- _Your instructions_
Set down the listing below verbatim, but only from its first line through the line containing "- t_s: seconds".

** Opening The data block **

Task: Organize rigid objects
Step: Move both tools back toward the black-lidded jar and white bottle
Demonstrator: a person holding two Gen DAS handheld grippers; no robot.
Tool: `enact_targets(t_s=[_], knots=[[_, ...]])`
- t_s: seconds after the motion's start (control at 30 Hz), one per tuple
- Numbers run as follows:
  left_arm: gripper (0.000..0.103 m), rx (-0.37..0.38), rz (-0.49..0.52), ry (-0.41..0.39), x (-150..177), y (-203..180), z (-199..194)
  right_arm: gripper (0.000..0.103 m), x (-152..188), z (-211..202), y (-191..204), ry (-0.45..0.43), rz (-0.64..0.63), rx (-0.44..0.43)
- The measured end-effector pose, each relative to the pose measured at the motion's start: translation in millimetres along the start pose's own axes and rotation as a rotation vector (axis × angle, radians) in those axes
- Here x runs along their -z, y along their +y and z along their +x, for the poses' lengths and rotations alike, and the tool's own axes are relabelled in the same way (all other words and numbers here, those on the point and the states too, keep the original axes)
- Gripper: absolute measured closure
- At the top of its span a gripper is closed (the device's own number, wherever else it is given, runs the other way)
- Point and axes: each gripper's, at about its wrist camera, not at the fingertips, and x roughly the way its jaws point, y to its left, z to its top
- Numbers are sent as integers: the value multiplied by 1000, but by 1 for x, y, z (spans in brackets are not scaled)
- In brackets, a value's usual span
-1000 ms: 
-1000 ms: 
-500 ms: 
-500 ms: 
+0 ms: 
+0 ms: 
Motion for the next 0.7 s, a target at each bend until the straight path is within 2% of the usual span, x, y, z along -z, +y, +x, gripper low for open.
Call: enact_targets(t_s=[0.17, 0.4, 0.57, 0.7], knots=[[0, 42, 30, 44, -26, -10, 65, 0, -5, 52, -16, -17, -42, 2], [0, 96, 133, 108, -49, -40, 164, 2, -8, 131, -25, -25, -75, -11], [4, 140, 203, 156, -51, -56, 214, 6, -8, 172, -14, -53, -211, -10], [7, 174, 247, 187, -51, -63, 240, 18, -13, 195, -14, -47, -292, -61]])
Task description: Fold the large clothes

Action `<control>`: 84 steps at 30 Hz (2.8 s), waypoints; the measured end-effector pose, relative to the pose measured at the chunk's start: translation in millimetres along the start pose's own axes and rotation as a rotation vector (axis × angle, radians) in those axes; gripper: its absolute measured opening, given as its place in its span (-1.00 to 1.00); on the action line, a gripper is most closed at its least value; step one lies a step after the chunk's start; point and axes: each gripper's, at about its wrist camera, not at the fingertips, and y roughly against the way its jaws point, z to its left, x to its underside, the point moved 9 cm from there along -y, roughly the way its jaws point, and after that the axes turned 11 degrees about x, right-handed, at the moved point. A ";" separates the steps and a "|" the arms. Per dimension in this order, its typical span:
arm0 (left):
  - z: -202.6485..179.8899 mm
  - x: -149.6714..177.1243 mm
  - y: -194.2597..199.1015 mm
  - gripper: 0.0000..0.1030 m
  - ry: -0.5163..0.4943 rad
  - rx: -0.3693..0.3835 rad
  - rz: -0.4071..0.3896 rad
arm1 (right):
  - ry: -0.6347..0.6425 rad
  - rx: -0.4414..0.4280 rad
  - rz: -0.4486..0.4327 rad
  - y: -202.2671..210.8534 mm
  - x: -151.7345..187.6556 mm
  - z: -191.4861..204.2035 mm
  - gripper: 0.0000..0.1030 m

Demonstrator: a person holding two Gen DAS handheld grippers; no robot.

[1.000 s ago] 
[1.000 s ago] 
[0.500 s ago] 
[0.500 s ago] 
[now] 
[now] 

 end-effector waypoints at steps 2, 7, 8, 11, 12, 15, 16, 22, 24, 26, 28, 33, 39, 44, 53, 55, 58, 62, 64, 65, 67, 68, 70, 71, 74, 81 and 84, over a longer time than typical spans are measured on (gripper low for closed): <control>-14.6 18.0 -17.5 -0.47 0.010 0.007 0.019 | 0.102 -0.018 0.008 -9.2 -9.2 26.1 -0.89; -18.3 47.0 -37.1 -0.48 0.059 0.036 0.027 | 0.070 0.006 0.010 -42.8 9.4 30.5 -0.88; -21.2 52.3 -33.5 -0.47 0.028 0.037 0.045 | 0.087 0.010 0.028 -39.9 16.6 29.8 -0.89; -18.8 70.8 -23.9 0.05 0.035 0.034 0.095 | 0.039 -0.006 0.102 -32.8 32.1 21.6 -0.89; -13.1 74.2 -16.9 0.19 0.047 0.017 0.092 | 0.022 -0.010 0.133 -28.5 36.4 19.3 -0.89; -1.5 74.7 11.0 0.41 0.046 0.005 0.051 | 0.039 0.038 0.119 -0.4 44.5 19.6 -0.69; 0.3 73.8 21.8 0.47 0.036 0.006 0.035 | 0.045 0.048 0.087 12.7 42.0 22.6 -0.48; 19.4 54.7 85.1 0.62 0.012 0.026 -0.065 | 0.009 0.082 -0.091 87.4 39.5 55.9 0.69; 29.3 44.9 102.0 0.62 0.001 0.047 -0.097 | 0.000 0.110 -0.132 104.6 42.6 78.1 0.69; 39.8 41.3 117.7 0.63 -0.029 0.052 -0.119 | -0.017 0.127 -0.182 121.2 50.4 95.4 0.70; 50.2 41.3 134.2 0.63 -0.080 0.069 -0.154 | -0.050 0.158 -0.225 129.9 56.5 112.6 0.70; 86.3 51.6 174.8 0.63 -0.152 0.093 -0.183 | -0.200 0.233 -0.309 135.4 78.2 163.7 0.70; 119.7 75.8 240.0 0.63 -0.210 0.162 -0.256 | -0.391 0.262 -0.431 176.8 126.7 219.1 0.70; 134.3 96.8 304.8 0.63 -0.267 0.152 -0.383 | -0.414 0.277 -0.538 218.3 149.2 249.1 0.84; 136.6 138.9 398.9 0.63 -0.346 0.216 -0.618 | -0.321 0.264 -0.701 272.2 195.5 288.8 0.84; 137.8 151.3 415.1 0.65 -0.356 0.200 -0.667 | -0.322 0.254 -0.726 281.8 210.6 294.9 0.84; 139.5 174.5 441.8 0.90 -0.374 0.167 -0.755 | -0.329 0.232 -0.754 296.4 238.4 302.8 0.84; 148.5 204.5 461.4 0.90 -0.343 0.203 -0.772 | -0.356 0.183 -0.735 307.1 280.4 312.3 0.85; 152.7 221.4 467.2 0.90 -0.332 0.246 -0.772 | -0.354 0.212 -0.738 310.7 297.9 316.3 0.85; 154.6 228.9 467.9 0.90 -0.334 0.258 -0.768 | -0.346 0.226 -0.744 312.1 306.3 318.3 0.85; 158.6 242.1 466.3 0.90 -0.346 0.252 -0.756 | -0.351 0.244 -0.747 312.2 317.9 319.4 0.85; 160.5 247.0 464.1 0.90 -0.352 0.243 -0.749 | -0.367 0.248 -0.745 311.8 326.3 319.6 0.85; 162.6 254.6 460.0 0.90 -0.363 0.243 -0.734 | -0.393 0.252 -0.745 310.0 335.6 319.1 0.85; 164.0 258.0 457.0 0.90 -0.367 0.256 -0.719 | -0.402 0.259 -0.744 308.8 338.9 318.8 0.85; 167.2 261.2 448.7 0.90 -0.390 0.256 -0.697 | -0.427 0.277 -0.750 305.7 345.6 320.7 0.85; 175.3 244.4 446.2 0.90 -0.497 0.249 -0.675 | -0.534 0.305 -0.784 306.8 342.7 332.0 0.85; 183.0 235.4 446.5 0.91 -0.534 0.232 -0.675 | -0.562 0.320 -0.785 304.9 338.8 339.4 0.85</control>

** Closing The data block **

- _Response area_
Task: Organize rigid objects
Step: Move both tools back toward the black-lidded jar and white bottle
Demonstrator: a person holding two Gen DAS handheld grippers; no robot.
Tool: `enact_targets(t_s=[_], knots=[[_, ...]])`
- t_s: seconds after the motion's start (control at 30 Hz), one per tuple

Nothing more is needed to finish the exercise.